Newcastle City Council’s finding that some motor car journeys appear to have disappeared tallies with academic studies elsewhere.
A recent study undertaken in Lambeth, London, using actual mileage data from cars, found that LTNs have cut the daily distance driven by motorists compared with those outside the zones. Annual miles driven by residents living in four London LTNs decreased by 6% in the two years since their introduction compared to control areas.
Study author Anna Goodman of the London School of Hygiene & Tropical Medicine, said: “People who live in LTNs start driving less, on average.”
In meetings with residents, councilors now admit that the LTN could have been better advertised before it started, but, then, unlike the installation of the bollards, the advance notification from leaflets and roadside notices didn’t lead to widespread awareness of the proposed changes.
According to the council’s interim report, the LTN was installed to reduce motor traffic through residential streets and push motorists onto “identified main routes for vehicles around the area.”
One of the key reasons for wanting to reduce and channel motor traffic in the area is because of predicted congestion in the future from a growing city population.
There are several housing developments coming on stream a few miles distant which will lead to gridlock in Jesmond if nothing is done, believes the council.
Those opposed to the LTN because they experience congestion at the junction leading to the Central Motorway might feel better disposed to the scheme if they knew the journey delays they say they are suffering from now could be far worse in the future.
“The Coast Road is already congested with slow average speeds, particularly inbound in the AM peak,” stated a 2022 council document.
“Rather than being something that manifests along the length of the Coast Road, the majority of the impact is felt as traffic arrives into Newcastle.”
The briefing document stressed action otherwise “traffic growth will put increased pressure on an already congested highway network, impacting on journey times, reliability, road safety as well as air quality and greenhouse gas emissions.”
“Going down Osborne Avenue 1686948205 feels like a peaceful Sunday morning no matter when you go,” wrote student Emma Hunter last month.
“It’s nicer for pedestrians, and children are safer and can play in the street.
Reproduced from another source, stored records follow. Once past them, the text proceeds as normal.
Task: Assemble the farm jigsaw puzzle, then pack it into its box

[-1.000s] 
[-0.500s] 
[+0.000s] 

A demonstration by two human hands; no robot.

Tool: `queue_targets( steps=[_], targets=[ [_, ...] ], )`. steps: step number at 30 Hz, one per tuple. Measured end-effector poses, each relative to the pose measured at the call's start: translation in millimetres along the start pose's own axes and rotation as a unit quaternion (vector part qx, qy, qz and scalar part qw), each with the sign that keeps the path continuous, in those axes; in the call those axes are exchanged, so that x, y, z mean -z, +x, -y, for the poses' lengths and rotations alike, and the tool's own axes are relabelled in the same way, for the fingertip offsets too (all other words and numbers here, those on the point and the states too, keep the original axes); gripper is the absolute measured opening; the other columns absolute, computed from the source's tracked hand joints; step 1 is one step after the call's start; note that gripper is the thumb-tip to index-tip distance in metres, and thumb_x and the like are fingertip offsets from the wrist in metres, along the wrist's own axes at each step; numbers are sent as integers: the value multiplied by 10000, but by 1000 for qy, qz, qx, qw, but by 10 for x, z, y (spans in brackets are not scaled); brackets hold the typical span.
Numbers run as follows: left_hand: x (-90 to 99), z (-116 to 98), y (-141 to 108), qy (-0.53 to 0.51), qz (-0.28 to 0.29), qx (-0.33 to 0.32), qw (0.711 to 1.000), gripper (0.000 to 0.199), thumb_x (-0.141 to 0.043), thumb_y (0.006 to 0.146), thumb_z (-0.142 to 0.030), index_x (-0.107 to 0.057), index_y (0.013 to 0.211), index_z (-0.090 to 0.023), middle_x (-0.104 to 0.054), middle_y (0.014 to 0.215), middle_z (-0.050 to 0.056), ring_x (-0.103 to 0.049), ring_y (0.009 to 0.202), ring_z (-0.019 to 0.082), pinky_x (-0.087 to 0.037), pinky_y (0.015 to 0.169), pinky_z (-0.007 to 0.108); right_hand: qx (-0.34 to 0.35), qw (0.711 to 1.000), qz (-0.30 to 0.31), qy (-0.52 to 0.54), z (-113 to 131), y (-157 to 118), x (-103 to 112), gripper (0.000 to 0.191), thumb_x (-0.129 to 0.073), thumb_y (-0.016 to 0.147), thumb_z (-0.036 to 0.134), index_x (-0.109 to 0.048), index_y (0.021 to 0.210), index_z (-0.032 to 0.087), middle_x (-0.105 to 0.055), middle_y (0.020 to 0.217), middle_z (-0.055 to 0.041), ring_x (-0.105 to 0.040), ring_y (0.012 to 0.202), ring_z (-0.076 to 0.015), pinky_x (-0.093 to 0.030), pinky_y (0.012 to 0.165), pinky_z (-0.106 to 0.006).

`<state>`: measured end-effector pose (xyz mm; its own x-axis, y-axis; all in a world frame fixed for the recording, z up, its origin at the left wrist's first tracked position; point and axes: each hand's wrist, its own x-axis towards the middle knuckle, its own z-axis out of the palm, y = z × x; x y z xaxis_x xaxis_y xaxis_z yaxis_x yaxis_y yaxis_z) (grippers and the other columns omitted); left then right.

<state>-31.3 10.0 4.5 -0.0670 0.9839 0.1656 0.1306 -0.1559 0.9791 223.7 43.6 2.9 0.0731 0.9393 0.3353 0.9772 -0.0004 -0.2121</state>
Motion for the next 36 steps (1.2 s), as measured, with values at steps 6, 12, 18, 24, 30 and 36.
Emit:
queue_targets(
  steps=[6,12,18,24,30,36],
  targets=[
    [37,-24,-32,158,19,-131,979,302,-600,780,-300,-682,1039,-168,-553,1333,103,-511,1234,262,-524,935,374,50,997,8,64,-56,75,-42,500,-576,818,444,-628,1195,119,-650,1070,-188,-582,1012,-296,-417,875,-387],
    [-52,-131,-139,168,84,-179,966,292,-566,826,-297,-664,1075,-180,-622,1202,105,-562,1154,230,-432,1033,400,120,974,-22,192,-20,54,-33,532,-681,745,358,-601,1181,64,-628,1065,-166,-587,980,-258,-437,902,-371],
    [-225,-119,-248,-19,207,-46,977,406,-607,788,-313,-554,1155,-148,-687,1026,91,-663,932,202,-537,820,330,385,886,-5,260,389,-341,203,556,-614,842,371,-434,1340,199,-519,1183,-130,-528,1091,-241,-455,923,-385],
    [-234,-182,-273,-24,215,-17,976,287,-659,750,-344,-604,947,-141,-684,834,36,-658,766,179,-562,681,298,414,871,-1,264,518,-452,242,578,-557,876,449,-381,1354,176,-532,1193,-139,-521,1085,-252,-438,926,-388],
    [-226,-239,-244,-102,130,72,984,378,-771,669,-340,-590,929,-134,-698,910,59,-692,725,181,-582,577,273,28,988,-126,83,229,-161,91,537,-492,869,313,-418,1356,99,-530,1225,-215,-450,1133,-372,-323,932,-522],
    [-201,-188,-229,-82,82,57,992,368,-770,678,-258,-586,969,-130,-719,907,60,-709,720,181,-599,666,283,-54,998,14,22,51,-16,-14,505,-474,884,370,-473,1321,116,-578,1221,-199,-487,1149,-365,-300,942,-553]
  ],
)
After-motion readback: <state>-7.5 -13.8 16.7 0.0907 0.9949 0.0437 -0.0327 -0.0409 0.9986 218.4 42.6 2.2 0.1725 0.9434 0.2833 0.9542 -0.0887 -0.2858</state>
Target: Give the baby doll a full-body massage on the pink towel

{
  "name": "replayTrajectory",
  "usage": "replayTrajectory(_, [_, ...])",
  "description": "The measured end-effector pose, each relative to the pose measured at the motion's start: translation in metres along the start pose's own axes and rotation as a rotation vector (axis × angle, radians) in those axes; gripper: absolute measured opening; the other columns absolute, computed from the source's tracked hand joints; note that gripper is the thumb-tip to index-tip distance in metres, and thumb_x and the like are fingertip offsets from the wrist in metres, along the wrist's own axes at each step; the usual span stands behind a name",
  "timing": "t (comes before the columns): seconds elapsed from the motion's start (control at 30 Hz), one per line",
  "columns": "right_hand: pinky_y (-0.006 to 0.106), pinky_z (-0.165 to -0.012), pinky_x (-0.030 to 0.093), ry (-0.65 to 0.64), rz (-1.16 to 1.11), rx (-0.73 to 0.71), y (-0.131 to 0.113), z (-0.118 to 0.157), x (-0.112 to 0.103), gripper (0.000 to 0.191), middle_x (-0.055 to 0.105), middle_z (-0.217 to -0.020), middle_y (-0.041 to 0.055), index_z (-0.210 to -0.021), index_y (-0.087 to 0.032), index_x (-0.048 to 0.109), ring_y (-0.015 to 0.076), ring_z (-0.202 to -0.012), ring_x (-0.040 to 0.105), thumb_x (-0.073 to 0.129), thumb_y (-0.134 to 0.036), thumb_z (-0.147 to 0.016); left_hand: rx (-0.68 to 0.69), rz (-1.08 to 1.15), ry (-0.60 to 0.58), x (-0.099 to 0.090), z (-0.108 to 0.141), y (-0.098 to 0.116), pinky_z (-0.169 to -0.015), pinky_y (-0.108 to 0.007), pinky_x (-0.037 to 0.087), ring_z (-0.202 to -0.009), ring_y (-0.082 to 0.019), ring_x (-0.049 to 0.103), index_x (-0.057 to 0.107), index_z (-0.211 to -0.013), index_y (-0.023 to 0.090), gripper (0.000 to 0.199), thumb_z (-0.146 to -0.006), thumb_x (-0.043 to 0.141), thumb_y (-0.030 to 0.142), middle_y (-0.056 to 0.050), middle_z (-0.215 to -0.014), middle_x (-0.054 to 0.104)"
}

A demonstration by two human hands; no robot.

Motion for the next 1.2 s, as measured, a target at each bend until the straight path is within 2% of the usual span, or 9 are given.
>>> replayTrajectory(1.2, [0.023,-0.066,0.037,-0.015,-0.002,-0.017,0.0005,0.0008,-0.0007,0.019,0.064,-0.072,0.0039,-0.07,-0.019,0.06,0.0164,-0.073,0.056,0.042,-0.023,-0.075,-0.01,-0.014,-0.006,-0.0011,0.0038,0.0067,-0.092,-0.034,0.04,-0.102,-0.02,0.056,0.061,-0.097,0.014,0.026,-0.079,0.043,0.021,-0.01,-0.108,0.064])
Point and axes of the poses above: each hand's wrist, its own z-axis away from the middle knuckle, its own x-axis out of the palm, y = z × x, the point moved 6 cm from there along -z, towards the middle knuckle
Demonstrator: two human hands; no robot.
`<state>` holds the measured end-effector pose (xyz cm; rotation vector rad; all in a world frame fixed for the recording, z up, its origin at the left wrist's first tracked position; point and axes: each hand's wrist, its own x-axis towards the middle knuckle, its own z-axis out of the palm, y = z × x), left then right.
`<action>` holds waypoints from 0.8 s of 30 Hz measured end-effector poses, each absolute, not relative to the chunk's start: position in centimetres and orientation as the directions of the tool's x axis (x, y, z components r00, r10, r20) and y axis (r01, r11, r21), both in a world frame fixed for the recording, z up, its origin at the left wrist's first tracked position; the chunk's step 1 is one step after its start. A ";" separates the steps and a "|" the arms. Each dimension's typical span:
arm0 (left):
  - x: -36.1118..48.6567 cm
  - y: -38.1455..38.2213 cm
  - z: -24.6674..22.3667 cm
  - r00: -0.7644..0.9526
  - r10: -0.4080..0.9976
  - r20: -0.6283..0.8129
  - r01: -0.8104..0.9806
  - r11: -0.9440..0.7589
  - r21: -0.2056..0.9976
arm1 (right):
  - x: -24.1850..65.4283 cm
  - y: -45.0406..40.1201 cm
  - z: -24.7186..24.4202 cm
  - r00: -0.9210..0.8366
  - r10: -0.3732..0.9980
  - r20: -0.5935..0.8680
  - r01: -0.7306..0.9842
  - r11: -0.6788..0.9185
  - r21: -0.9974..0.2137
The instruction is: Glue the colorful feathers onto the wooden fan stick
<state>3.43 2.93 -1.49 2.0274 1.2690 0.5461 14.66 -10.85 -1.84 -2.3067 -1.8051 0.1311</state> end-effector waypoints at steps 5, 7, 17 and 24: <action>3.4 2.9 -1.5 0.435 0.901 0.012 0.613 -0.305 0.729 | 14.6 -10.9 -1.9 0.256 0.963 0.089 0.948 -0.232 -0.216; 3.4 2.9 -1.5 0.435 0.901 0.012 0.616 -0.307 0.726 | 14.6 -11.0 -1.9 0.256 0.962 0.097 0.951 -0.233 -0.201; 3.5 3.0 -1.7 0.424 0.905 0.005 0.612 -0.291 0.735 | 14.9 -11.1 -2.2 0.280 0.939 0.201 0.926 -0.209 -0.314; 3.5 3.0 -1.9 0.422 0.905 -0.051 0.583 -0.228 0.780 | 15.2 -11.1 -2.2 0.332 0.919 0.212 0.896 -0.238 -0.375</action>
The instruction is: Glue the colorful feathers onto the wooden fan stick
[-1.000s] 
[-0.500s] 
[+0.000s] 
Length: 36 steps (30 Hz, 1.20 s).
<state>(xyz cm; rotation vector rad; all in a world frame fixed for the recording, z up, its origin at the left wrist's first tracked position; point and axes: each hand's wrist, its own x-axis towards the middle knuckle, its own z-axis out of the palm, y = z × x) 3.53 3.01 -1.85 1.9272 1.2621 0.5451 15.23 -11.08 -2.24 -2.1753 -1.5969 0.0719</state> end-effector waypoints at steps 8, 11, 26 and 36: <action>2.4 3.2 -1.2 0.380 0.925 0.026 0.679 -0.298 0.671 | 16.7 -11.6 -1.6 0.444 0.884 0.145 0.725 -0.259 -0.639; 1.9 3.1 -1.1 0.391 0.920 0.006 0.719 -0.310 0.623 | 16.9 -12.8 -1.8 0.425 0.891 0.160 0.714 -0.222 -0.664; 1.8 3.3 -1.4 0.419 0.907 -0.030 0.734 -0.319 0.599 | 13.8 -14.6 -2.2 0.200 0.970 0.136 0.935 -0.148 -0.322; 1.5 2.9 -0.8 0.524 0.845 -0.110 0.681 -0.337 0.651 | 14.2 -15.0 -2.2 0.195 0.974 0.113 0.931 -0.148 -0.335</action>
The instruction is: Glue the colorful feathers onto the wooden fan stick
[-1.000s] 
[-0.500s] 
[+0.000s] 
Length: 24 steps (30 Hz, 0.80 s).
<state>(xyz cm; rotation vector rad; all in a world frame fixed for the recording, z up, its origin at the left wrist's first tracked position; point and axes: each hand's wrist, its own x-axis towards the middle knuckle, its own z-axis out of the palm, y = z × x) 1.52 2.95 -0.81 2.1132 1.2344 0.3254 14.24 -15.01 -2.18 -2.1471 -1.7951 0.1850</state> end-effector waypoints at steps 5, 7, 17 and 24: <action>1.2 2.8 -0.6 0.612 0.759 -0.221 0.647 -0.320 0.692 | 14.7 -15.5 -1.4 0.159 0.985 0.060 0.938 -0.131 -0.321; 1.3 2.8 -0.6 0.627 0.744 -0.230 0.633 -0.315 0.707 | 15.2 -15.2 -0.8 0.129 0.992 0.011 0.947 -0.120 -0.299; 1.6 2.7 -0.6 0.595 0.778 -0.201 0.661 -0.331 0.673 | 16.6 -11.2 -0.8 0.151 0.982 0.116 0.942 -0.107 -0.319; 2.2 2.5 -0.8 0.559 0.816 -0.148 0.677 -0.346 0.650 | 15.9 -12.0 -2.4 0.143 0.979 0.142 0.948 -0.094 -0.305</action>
There are benefits that you can’t hear or see too: less traffic means less pollution, making you mentally and physically healthier, and of course, since short journeys now require going all the way round, it encourages walking and [cycling], which is good for people and the planet.”
In a letter to the Guardian today, Jesmond resident Alec Collerton wrote:
“Most main roads are overcrowded and if a shortcut is available through a residential area then we, as motorists, will take it.”
He explained that Jesmond “[had been] plagued by the use of its terraced streets as rat runs by motorists trying to shave a minute or two off their journey time.”
But the bollards erected in March at “a stroke eliminated through traffic,” he stated.
“Our streets were transformed into calm, safe, unpolluted avenues to walk, cycle, push prams or simply stand on to take the air.”